T3 Cytomel

Liothyronine Sodium is the synthetic form of triiodothyronine (T3), the most metabolically active thyroid hormone produced by the human body. Unlike thyroxine (T4), which requires peripheral conversion to T3 before exerting metabolic effects, Liothyronine is immediately bioactive upon absorption. In clinical medicine, it is prescribed for hypothyroidism, myxedema coma, and thyroid suppression testing. In body composition research, it is the most potent pharmacological tool available for directly increasing metabolic rate.

T3 governs the basal metabolic rate of virtually every cell in the body. Its mechanism of action involves binding to nuclear thyroid hormone receptors (TRα and TRβ), which directly modulate gene transcription controlling mitochondrial activity, ATP production, oxygen consumption, and substrate metabolism. When exogenous T3 elevates circulating levels above baseline, the body's energy expenditure increases across all tissues — including skeletal muscle, cardiac muscle, hepatic tissue, and adipose tissue. This is not a selective fat-burning effect: T3 increases the catabolism of all macronutrient substrates (fats, proteins, and carbohydrates), which is why co-administration with anabolic agents is strongly recommended to preserve lean tissue.

T3 is the metabolic accelerator of choice for researchers who have plateaued in fat loss despite dietary and training optimization. It is frequently combined with Clenbuterol (for synergistic thermogenic effect), anabolic steroids (to counteract T3's catabolic effect on muscle), and/or growth hormone (which supports lipolysis and protein synthesis simultaneously).
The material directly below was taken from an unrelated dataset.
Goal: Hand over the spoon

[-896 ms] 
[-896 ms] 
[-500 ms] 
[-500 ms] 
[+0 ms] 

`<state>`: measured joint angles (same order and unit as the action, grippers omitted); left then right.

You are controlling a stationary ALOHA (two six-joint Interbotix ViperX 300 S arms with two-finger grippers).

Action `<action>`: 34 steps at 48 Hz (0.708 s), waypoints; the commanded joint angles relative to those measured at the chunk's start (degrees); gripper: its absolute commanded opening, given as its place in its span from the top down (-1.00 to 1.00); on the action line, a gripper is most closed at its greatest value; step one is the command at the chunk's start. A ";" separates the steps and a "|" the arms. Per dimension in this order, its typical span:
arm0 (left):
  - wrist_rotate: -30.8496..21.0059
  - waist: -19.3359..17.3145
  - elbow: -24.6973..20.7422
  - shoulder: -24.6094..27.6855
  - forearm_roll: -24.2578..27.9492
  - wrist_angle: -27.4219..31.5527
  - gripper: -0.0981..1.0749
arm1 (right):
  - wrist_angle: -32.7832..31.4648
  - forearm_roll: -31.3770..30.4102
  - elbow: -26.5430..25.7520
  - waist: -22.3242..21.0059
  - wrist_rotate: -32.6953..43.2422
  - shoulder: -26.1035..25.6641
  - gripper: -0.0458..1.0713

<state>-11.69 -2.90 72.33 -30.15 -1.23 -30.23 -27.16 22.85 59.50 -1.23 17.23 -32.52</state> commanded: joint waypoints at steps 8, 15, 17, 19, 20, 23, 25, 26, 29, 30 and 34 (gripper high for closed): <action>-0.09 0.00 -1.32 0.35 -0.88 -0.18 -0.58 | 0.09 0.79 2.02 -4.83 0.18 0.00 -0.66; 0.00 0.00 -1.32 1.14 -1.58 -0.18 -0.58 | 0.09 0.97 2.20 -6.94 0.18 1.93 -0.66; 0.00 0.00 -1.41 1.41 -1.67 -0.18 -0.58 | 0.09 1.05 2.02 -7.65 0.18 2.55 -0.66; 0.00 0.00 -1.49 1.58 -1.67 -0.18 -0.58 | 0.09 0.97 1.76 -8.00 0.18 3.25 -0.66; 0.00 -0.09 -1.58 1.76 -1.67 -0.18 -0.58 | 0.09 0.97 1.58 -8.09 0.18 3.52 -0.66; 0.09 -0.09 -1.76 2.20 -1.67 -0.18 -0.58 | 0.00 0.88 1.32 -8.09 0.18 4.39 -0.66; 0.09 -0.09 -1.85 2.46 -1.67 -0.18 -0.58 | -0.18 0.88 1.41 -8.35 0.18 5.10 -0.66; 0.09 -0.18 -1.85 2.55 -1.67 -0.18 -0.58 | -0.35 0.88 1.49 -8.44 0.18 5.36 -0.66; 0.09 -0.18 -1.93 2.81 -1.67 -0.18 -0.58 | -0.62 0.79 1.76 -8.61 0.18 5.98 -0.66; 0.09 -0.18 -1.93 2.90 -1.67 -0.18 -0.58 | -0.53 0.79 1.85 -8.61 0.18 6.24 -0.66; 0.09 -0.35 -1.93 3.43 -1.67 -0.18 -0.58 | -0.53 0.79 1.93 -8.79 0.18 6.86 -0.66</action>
The combination of T3 + Clenbuterol + a moderate dose of anabolic steroid is one of the most widely documented cutting stacks in body composition research.

T3 is best suited for intermediate to advanced researchers who understand its dose-sensitivity and the importance of gradual titration. Because exogenous T3 suppresses endogenous thyroid hormone production via negative feedback on the hypothalamic-pituitary-thyroid (HPT) axis, abrupt discontinuation can result in temporary hypothyroidism. Novice researchers should exhaust dietary and training variables before introducing thyroid hormones. It is suitable for both male and female researchers.

Liothyronine has a half-life of approximately 2.5 days, though its metabolic effects are observed within hours of administration. Dosing is initiated at 25 mcg daily and increased by 12.5–25 mcg increments every 5–7 days, up to a typical maximum of 75–100 mcg daily. Tapering down (reverse of the ramp-up) is critical upon discontinuation to allow the HPT axis to gradually resume endogenous T3/T4 production. Administration without a taper can result in weeks of hypothyroid symptoms: fatigue, weight gain, cold sensitivity, and mental fog. T3 is not hepatotoxic. Co-administration with an anabolic steroid (even a mild one like Anavar at 20–40 mg) is advisable during the administration period to offset T3's non-selective catabolic tendency.